Problem to solve => Among the entries that follow, some lines contain the word "metal". Show all of them.

Stored dataset items
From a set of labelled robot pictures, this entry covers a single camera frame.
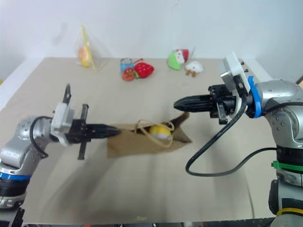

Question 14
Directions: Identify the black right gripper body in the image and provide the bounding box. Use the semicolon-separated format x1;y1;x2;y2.
208;83;238;125

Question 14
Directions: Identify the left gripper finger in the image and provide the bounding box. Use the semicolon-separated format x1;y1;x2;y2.
86;131;121;140
85;123;121;133

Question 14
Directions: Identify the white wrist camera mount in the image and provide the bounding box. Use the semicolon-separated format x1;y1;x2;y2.
50;103;77;146
218;51;252;113

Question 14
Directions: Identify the brown paper bag with handles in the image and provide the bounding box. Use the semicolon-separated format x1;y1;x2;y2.
106;112;193;159

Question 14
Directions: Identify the yellow orange plush toy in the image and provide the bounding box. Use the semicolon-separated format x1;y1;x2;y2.
78;46;92;68

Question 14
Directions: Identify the beige table cover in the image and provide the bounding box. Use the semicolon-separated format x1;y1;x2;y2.
0;57;283;224

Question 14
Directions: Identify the green cable tie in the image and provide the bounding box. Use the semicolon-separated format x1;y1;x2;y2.
271;160;303;171

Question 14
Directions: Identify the green red white plush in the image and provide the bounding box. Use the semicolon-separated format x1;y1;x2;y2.
167;49;190;71

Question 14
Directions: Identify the yellow chick plush toy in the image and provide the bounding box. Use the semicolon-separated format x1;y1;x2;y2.
150;125;173;140

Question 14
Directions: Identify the clear plastic bag yellow strip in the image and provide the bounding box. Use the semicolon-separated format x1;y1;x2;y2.
75;25;100;73

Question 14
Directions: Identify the white small plush toy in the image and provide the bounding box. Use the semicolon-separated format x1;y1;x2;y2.
184;61;205;78

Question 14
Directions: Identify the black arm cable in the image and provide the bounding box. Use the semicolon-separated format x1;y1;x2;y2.
30;83;73;158
185;94;303;177

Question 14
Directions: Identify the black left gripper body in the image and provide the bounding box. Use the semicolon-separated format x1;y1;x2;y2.
67;104;92;160

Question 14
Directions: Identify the red tomato plush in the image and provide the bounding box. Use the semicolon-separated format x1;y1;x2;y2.
121;68;136;82

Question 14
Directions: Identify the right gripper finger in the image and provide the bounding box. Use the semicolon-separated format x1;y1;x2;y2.
173;94;211;106
173;104;212;113

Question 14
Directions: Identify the red strawberry plush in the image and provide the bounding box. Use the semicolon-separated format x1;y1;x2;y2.
134;57;155;79

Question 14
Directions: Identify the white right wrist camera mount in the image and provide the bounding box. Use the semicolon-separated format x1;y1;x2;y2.
218;51;252;113

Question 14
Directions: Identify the yellow cable tie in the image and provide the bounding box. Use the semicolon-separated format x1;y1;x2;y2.
276;208;303;216

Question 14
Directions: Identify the black ribbed strip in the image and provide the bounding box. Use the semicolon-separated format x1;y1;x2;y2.
9;208;26;227

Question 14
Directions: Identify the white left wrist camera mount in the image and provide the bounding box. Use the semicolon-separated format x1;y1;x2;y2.
50;103;77;146

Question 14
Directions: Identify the small blue glass jar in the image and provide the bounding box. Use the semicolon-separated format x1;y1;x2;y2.
120;58;134;73

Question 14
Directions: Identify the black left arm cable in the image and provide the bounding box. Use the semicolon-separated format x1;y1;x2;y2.
30;83;73;158

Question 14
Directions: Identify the blue right wrist clamp ring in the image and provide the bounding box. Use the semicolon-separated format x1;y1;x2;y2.
248;75;262;118

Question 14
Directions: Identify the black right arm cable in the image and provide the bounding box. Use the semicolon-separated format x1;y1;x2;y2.
185;94;303;177

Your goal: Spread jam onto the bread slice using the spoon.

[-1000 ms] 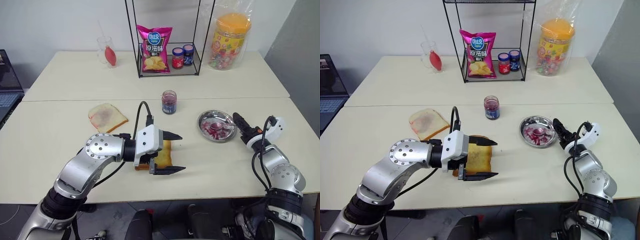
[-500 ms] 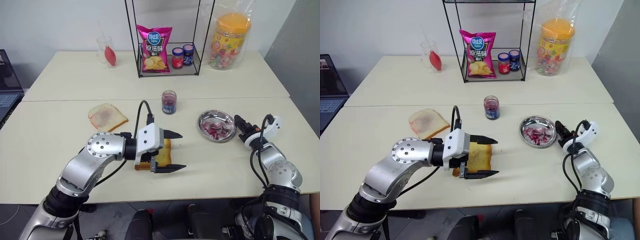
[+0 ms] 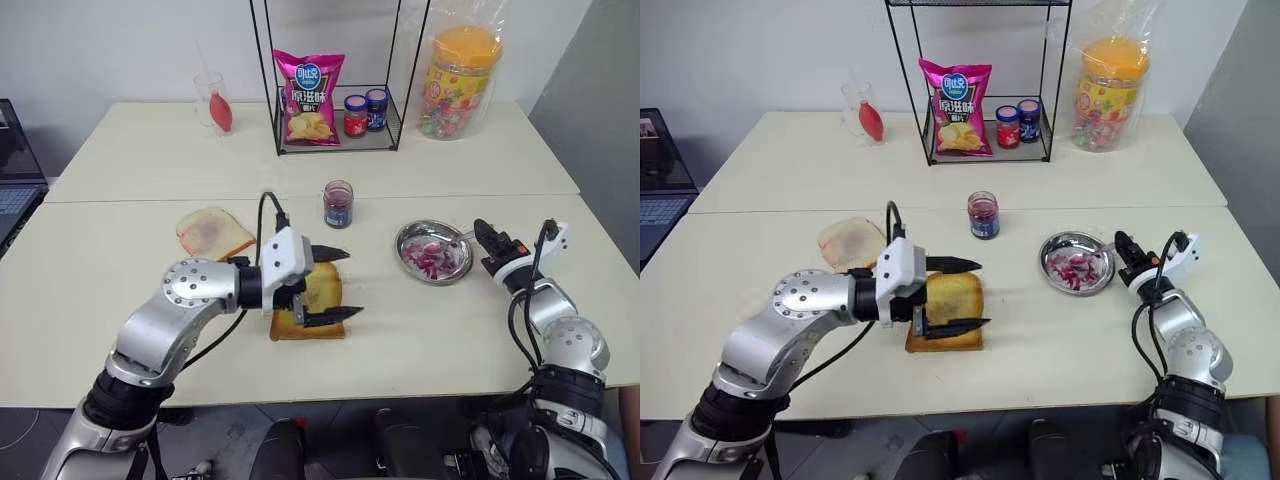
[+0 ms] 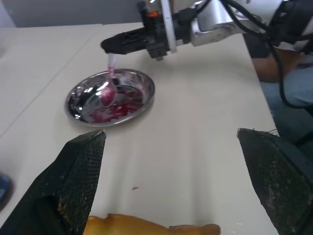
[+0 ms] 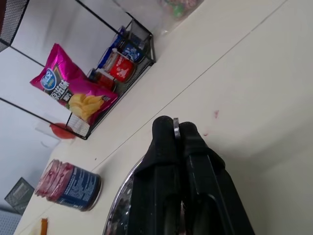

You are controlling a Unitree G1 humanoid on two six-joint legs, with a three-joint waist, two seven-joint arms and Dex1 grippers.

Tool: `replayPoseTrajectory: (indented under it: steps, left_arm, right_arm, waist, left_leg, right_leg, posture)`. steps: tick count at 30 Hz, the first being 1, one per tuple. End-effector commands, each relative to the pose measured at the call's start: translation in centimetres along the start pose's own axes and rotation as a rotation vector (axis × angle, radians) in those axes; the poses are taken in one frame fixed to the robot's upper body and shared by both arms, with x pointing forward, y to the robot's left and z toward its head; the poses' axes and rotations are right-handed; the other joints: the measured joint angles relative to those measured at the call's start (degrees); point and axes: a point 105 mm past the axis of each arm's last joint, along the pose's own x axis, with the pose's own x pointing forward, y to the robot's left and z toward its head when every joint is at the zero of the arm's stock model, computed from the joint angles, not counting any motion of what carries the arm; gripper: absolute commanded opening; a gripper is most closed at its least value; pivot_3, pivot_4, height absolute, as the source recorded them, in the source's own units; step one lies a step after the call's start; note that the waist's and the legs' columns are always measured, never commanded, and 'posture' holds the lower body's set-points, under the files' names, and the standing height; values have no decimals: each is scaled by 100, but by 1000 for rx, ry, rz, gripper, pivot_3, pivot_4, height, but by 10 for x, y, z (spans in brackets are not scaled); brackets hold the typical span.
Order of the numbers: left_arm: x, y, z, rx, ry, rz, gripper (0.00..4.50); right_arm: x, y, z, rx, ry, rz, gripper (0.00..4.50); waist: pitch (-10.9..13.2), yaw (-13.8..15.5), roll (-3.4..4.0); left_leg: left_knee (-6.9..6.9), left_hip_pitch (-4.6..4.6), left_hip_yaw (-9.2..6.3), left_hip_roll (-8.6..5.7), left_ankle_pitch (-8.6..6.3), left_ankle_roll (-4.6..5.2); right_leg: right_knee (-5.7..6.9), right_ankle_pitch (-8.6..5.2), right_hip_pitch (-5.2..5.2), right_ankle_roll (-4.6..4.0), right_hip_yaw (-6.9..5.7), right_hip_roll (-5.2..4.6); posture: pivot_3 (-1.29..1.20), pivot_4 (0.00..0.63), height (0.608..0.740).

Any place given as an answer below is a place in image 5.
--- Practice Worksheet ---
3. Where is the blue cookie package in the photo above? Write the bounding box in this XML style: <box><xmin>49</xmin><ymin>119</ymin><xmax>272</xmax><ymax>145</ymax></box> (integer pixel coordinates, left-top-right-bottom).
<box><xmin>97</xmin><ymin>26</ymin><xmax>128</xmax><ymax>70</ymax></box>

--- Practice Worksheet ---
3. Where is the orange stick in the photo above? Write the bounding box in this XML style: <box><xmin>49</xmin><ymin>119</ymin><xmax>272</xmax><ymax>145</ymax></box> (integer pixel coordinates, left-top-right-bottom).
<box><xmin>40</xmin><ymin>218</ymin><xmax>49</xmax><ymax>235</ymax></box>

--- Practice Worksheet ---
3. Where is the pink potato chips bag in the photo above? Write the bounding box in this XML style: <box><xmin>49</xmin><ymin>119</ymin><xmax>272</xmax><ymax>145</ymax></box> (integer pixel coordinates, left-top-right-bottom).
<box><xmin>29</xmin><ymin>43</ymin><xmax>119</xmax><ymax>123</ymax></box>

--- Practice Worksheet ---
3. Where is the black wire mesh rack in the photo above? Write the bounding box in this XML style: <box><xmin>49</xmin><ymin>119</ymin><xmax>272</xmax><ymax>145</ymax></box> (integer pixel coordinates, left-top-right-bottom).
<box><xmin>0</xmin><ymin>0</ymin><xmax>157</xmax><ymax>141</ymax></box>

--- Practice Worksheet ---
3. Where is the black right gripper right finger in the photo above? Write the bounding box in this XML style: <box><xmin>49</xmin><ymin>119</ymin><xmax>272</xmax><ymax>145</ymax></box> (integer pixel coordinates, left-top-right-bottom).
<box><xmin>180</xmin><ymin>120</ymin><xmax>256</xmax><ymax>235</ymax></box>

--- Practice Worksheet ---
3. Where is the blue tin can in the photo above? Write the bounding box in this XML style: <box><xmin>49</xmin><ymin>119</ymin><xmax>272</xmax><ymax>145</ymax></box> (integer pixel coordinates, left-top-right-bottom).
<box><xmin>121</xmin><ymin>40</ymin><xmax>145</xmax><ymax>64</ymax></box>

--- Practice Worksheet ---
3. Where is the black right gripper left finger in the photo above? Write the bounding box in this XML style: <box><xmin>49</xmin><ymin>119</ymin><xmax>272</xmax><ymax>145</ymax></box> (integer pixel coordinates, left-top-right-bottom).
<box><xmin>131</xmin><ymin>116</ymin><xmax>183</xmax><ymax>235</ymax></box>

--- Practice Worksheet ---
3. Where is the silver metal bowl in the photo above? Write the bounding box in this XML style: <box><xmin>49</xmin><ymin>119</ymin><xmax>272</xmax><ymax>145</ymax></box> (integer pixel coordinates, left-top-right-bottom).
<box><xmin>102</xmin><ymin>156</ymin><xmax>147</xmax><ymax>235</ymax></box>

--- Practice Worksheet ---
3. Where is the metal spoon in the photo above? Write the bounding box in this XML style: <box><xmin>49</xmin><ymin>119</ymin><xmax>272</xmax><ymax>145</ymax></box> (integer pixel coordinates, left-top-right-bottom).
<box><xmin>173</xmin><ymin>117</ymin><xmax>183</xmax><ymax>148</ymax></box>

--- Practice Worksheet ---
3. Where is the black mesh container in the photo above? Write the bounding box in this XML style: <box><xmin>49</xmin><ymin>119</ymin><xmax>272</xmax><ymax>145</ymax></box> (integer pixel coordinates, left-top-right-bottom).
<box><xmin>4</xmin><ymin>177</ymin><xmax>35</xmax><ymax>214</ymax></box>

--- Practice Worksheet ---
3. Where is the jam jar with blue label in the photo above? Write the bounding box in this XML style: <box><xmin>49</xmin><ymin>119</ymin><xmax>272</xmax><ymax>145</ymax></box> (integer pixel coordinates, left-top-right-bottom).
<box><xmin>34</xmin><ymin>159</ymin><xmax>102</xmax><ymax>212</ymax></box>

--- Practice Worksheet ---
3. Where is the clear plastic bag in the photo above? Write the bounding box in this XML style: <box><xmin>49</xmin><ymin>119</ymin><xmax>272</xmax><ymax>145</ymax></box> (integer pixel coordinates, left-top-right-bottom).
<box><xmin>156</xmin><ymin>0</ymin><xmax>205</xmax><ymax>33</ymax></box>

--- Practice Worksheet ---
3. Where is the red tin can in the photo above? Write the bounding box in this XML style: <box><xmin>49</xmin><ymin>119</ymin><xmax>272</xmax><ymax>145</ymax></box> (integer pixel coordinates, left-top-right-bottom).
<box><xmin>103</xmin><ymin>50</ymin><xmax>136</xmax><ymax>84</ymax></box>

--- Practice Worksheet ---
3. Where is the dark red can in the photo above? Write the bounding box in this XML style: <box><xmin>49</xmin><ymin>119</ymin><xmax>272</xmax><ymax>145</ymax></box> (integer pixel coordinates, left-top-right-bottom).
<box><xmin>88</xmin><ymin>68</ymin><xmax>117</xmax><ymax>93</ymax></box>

Output =>
3. Where is the silver metal bowl in the photo above? Write the bounding box in this XML style: <box><xmin>49</xmin><ymin>119</ymin><xmax>272</xmax><ymax>145</ymax></box> (integer pixel coordinates, left-top-right-bottom).
3. Where is the metal spoon in the photo above? Write the bounding box in this XML style: <box><xmin>49</xmin><ymin>119</ymin><xmax>272</xmax><ymax>145</ymax></box> (integer pixel coordinates, left-top-right-bottom).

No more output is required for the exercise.